The CDC’s warnings are like traffic lights to you: they’re just suggestions. You could very well die, but like the commander-in-chief, you don’t believe in science. As the ultimate chaotic evil on the alignment chart, you lick toilet bowls and touch other people’s faces because #yolo right? Speaking of healthy decisions, a Tinder hookup is definitely still on the table for you, preferably with a positive case of Corona beers. You also take every opportunity to get out of the house and have fun with your friends, even if it means you guys end up six feet apart under. 

Margarita

You’re actually a type of cocktail but you’re all about “being your own person.” In other words, you are a narcissist.
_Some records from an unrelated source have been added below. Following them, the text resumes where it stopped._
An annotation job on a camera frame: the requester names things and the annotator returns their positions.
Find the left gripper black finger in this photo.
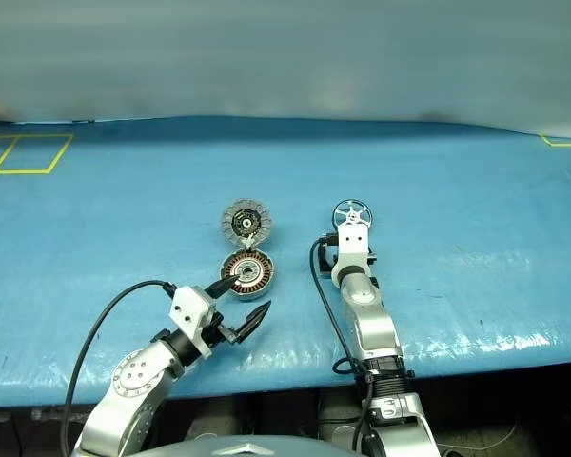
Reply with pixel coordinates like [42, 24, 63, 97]
[231, 299, 273, 346]
[203, 274, 238, 302]

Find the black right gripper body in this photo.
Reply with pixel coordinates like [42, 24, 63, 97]
[317, 231, 340, 275]

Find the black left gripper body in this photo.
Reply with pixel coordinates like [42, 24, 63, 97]
[203, 308, 243, 352]

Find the silver spoked rotor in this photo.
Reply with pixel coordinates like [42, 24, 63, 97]
[332, 198, 375, 238]

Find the silver motor housing base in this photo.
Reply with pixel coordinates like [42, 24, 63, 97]
[218, 249, 278, 302]

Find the round silver motor housing lid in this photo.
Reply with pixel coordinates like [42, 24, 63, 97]
[221, 197, 271, 249]

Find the grey robot torso cover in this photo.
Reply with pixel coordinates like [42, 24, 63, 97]
[137, 433, 363, 457]

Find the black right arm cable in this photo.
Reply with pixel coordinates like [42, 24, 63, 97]
[308, 236, 377, 457]

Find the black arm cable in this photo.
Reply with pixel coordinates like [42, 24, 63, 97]
[60, 280, 178, 457]
[308, 236, 377, 457]

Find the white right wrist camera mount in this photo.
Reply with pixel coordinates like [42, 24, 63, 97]
[330, 222, 373, 282]

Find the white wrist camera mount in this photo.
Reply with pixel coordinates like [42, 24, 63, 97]
[330, 222, 373, 282]
[168, 285, 220, 358]

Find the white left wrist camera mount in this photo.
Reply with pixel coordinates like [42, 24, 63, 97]
[168, 285, 220, 358]

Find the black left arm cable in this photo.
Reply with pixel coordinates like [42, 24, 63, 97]
[60, 280, 178, 457]
Your main quarantine goal is to become Tik Tok famous because your parents never loved you. When you’re not seeking validation from those seven followers, you’re planning the perfect outfit to match the next Zoom party theme. You’d rather contract COVID-19 then show up in the same outfit as Lindsey (again) -- her toilet paper dress can wipe your ***. Seriously though, ask Lindsey if it can wipe your *** -- you’re out of toilet paper.

Beer

If you choose to bring a beer to your Zoom happy hour, you’re probably still trying to figure out how to exist without sports or slamming Natty Lite (which counts as a sport). By the time that Zoom link hits your phone, you’re five beers deep because your liver capacity is just a concept. You probably developed a bit of a beer belly, but that’s okay because, when quarantine ends, girls are going to love the dad bod again… right, Lindsey? 

Water 

If you bring water to the Zoom happy hour, this meeting is getting squeezed between your morning run and full body home workout, and you can’t afford to be bloated. You’ve most likely started posting home workouts on Tik Tok telling yourself it’s to help others stay healthy, when really it’s just a way to let people know that you’re going to be in shape when this ends. You’re “watching your figure” but still want to celebrate with your friends. Just grab a cocktail, Steve, your abs aren’t going anywhere. 

Wine 

Bringing wine to your virtual happy hour tells the others that you’ve spent your quarantine reading the works of Faulkner, Hemingway, and Steinbeck. You’re an old soul and would much rather be sitting by the fire with a good book than watching your friends get drunk over Zoom. Being stuck inside doesn’t stop you from being more sophisticated than your peers — while your other classmates have worn a sweatshirt and pajama pants for every online class, you show up each day in a different button-up shirt and silk cardigan. 

The party’s over. You leave the meeting and set your drink down… just kidding. Pick that drink back up. Every hour is happy hour in quarantine. Friends come and go but alcohol isn’t going anywhere. Booze > boos.